## [What you are asked to do]
Every line in the records below between the one holding "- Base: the" and the one holding "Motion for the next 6", inclusive, is to be set down exactly; all other lines are to be left out.

## [Data for review]
+---+

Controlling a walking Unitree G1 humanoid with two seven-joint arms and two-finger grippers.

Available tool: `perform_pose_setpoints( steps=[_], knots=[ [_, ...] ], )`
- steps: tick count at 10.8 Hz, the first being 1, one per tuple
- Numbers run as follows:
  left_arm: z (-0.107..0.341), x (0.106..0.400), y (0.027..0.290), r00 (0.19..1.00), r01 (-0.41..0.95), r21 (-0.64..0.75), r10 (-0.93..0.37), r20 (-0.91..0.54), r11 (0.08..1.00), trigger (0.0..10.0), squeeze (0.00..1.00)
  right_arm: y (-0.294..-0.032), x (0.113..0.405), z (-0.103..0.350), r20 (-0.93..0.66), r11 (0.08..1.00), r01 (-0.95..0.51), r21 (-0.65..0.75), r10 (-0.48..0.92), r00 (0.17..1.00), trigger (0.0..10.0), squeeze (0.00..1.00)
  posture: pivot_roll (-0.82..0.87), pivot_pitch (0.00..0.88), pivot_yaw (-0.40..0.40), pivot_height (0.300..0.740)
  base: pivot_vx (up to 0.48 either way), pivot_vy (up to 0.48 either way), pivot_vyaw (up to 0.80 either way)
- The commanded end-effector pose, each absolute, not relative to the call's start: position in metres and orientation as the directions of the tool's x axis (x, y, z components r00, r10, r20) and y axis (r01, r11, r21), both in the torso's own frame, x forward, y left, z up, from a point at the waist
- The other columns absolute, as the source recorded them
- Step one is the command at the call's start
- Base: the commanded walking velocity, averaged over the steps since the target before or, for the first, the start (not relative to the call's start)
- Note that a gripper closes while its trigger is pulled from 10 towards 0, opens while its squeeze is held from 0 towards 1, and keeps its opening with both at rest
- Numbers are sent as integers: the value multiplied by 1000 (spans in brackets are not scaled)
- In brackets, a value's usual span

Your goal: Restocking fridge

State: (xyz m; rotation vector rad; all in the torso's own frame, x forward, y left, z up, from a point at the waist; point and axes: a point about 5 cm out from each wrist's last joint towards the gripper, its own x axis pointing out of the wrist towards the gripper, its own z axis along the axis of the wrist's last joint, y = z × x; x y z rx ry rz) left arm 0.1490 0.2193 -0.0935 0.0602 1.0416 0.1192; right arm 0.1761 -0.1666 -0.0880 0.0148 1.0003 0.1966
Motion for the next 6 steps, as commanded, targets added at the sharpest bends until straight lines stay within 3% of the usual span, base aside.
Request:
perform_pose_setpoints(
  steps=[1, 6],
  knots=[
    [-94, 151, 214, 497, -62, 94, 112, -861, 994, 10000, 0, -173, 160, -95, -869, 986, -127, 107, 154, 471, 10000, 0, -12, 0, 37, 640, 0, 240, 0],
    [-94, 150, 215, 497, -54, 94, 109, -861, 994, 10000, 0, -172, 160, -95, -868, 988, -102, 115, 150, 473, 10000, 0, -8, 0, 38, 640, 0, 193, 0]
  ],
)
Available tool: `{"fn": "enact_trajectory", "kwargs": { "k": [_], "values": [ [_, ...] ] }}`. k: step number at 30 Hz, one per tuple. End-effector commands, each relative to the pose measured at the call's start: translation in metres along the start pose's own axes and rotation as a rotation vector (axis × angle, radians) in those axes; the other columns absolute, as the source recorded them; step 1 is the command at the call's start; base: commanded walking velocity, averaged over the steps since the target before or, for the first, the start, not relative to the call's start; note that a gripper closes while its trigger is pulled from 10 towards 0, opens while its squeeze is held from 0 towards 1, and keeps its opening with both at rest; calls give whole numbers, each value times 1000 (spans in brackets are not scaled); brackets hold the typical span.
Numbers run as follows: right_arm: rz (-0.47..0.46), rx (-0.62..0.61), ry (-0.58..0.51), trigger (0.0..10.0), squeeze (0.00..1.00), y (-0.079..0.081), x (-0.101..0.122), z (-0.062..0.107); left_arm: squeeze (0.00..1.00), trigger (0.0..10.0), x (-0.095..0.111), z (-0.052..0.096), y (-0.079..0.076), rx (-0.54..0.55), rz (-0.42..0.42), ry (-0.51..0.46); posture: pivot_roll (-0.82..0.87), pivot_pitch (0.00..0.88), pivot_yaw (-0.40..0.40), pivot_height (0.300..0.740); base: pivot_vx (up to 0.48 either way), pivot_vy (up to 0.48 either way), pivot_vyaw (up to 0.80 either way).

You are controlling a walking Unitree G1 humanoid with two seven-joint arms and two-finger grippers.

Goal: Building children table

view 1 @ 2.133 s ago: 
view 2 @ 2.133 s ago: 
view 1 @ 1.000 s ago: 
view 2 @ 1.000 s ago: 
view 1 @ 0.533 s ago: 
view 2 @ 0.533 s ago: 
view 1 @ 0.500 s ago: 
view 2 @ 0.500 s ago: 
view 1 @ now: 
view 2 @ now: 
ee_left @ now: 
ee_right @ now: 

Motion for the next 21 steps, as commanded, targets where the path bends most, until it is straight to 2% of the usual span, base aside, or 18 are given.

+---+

## [Reply]
- Base: the commanded walking velocity, averaged over the steps since the target before or, for the first, the start (not relative to the call's start)
- Note that a gripper closes while its trigger is pulled from 10 towards 0, opens while its squeeze is held from 0 towards 1, and keeps its opening with both at rest
- Numbers are sent as integers: the value multiplied by 1000 (spans in brackets are not scaled)
- In brackets, a value's usual span

Your goal: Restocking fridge

State: (xyz m; rotation vector rad; all in the torso's own frame, x forward, y left, z up, from a point at the waist; point and axes: a point about 5 cm out from each wrist's last joint towards the gripper, its own x axis pointing out of the wrist towards the gripper, its own z axis along the axis of the wrist's last joint, y = z × x; x y z rx ry rz) left arm 0.1490 0.2193 -0.0935 0.0602 1.0416 0.1192; right arm 0.1761 -0.1666 -0.0880 0.0148 1.0003 0.1966
Motion for the next 6 steps, as commanded, targets added at the sharpest bends until straight lines stay within 3% of the usual span, base aside.

The response to this exercise is now finished.